Other than an entirely individual and immediately recognizable voice, what Scharwenka is missing to make him a "major" composer has something to do, I think, with a genuine and truly ear-catching melodic gift. Hard to define what is a "great melody", and even harder to say why a melody isn't a "great one" (or anybody could write one), but you recognize it immediately in Schubert, Chopin, Schumann, Liszt even in his most superficial and bombastic pieces, and Brahms. There is nothing here that is as immediately and evidently engrossing as a Chopin Mazurka (although the second Polish Dance is strikingly derivative of Chopin's Mazurkas), a Schubert Impromptu, Brahms' Rhapsodies, or Liszt's popular hits, and Scharwenka's shortage in that area is nowhere more in evidence than in the lyrical and soft Romanzero # 2, because there he doesn't have a pile of pounding notes to hide it under. Scharwenka's music does pound a lot, which in itself is not a drawback (Brahms' Rhapsodies and Third Piano Sonata, many a Liszt piece also pound) but, although I won't be too assertive about it, the pianistic technique seems less inventive and imaginative than that of Chopin, Liszt or Brahms, and happy to remain within the bounds of a Czerny-derived tradition. The lyricism of the Sonata's adagio aims at the grand gesture but it sounds pretty hollow to me, sub-par Rachmaninoff-in-the-making.

Still, the disc and its companions offer a welcome glimpse into the now forgotten mill-run of Romantic piano music, the soil on which the great romantic geniuses did rise.

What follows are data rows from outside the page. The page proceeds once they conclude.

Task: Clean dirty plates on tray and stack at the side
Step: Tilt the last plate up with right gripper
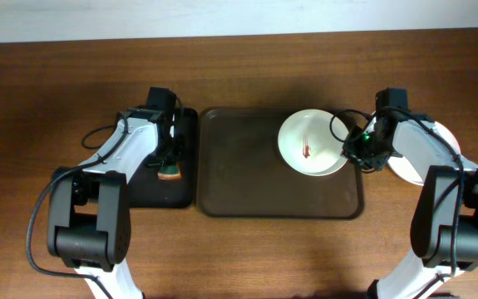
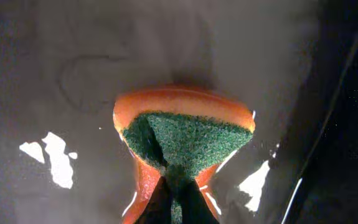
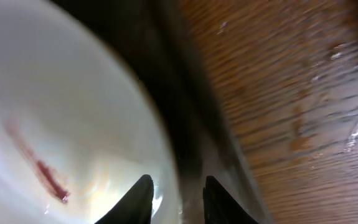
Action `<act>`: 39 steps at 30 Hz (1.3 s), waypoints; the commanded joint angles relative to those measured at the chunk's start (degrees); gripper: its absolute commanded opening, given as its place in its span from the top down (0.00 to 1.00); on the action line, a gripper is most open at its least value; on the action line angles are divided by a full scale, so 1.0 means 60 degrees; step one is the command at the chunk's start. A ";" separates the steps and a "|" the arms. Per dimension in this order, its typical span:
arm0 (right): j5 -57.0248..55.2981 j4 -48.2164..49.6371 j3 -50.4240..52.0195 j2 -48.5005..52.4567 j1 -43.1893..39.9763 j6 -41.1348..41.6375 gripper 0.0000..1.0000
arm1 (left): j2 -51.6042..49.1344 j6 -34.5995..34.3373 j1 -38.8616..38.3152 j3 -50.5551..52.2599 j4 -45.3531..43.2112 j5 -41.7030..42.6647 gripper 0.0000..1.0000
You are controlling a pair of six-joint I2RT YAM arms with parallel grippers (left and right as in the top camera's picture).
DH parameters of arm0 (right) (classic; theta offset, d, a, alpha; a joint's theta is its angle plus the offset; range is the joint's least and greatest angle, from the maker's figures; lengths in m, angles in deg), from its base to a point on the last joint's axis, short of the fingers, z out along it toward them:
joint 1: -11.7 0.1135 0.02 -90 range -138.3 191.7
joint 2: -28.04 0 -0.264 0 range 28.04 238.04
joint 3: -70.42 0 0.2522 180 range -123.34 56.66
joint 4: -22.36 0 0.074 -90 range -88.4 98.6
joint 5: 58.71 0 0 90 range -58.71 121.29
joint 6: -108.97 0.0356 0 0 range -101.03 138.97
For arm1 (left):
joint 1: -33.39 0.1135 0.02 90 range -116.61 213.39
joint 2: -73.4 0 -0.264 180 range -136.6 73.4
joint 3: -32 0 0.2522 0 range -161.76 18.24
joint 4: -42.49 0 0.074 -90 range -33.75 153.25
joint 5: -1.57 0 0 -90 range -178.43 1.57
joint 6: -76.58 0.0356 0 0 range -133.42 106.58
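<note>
A white dirty plate (image 1: 312, 143) with a red smear (image 3: 45, 174) sits at the right end of the brown tray (image 1: 247, 183). My right gripper (image 1: 360, 150) is at the plate's right rim, one finger inside the plate and one outside, shut on the rim (image 3: 166, 186). A clean white plate (image 1: 426, 162) lies on the table to the right, partly under that arm. My left gripper (image 2: 175, 202) is over the small black tray (image 1: 151, 189), shut on an orange sponge with a green pad (image 2: 182, 140), which is pinched into a fold.
Wet patches glint on the black tray's floor (image 2: 48, 158). The wooden table (image 1: 247, 249) shows water marks beside the brown tray's right edge (image 3: 353, 134). Cables loop near both wrists.
My left gripper moved with the sponge from the black tray's far end to its middle and now squeezes it folded. My right jaws have narrowed onto the plate's rim, and the plate sits slightly further left.
At first my right gripper was open over the table between the clean plate and the tray, while the left pressed the sponge in the black tray. Then the right stood open at the dirty plate's rim. The left raised the sponge; now both grip.
</note>
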 commanded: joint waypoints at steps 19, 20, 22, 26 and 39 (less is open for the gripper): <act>0.1311 -0.0233 0.0015 0.0259 0.1479 -0.1005 0.96 | -0.0069 -0.0127 -0.0073 0.0109 0.0040 0.0189 1.00; 0.1311 -0.0226 0.0015 0.0259 0.1708 -0.1005 0.96 | -0.0069 -0.0127 -0.0073 0.0109 0.0040 0.0189 1.00; 0.1235 -0.0211 0.0015 0.0259 0.2025 -0.1005 0.96 | -0.0069 -0.0127 -0.0073 0.0109 0.0040 0.0193 1.00; 0.0838 -0.0208 0.0015 0.0259 0.2648 -0.0965 0.96 | -0.0069 -0.0127 -0.0073 0.0109 0.0040 0.0189 1.00; 0.0703 -0.0175 0.0015 0.0259 0.2801 -0.0973 0.96 | 0.1883 0.0142 0.0015 -0.0397 -0.0219 -0.0273 1.00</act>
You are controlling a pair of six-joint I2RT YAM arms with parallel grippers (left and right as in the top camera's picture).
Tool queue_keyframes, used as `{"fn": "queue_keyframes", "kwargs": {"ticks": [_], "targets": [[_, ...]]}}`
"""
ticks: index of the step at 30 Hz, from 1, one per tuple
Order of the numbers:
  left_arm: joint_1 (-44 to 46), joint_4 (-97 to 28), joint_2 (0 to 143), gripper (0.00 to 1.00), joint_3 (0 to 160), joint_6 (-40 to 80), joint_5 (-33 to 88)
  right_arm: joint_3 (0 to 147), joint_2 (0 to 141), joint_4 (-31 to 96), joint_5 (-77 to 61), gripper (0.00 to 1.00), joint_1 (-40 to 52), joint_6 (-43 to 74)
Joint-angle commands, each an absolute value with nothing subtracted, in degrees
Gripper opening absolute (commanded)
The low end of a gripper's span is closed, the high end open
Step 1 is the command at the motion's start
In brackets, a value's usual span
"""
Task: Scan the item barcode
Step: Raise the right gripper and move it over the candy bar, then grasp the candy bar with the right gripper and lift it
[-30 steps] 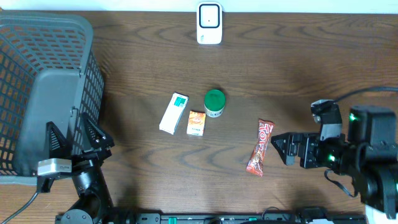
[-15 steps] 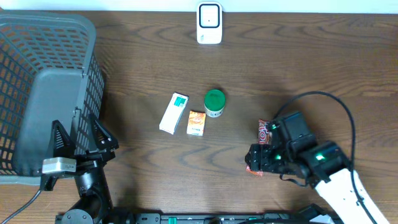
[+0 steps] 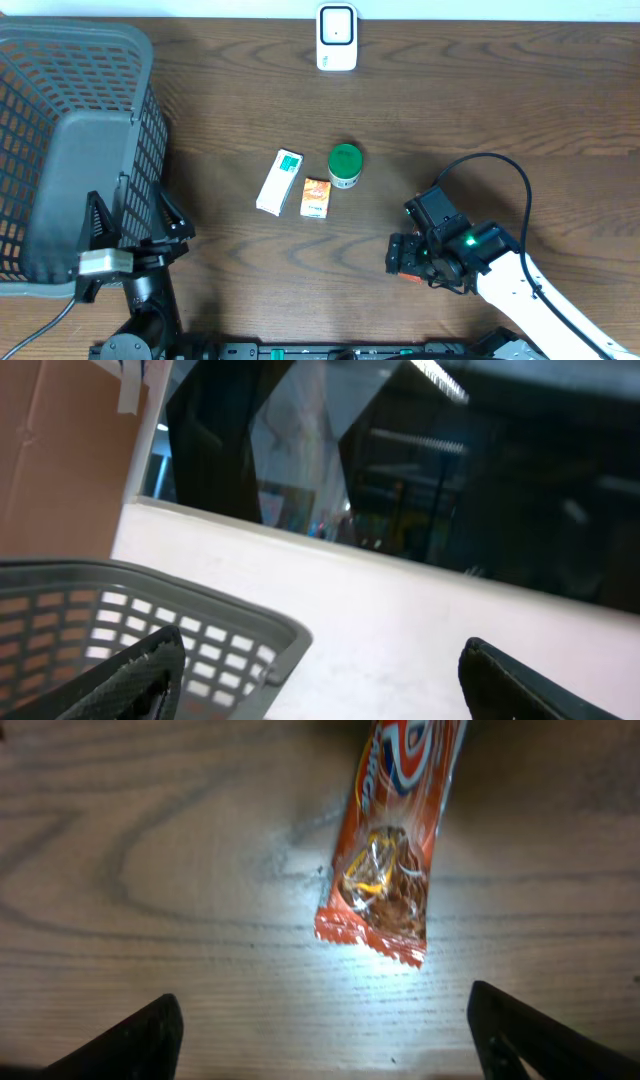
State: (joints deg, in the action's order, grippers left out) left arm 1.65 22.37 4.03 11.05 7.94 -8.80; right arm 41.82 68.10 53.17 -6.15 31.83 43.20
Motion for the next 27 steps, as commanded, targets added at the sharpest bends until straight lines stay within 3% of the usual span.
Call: {"fn": "queue_keyframes", "kwargs": {"ticks": [1, 7, 14, 19, 22, 27], "targets": [[1.4, 17.0, 6.9, 0.86, 8.7, 4.3, -12.0, 41.6, 68.3, 51.9, -5.0, 0.91, 32.4, 44.1], [1.4, 16.8, 6.9, 0.87, 13.5, -0.2, -3.7, 41.6, 68.3, 51.3, -4.7, 0.99, 32.4, 42.8], [1.4, 14.7, 6.9, 0.86, 20.3, -5.0, -2.4, 41.6, 68.3, 51.1, -4.4, 0.99, 32.4, 41.7], [1.4, 0.8, 7.5, 0.87, 21.2, -4.9, 13.5, 41.6, 68.3, 49.9, -4.4, 0.99, 32.4, 41.1], [1.4, -6.3, 9.0, 0.87, 20.8, -4.4, 15.0, 41.6, 68.3, 49.6, -3.7, 0.99, 32.4, 41.1], [1.4, -6.8, 11.3, 0.87, 19.1, -1.5, 14.9, 41.5, 68.3, 49.9, -1.3, 0.99, 32.4, 41.1]]}}
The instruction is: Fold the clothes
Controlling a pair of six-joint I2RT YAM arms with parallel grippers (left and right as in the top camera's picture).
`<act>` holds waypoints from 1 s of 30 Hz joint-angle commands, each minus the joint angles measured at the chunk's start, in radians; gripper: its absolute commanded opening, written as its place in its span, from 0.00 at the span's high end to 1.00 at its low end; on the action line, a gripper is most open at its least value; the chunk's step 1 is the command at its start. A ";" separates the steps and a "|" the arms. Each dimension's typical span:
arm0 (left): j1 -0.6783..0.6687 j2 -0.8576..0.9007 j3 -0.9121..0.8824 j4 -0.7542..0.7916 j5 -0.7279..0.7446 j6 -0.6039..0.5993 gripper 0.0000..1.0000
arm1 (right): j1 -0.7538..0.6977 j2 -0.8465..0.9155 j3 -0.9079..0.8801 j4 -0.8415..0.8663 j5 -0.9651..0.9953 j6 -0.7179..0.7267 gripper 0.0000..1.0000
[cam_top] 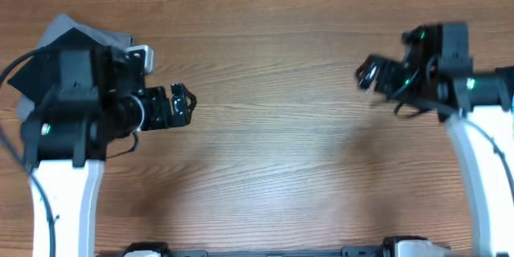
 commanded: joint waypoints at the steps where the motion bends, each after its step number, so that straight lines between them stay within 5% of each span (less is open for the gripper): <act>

Seta Tanyel must be thanked for spending the time learning and recording these over four hours of Scharwenka's piano music (TT on this volume 2 is 65:50), if only to allow us to establish on our own that we didn't miss all that much when Scharwenka's piano music was entirely forgotten. She seems entirely up to the technical and musical challenges of those compositions. But to hear Scharwenka as a "major" romantic composer, go to his chamber music. .

The original Collins releases are Scharwenka: Piano Works Vol. 1 - Piano Sonata Op. 6 / Polish National Dances Op. 3, Piano Works 2, Piano Works, Volume 3, Piano Works 4 and for the chamber music, Scharwenka: Works for Piano Violin & Cello and Piano Quartet / Piano Trio 2. They still sell relatively to very cheap at the time of writing.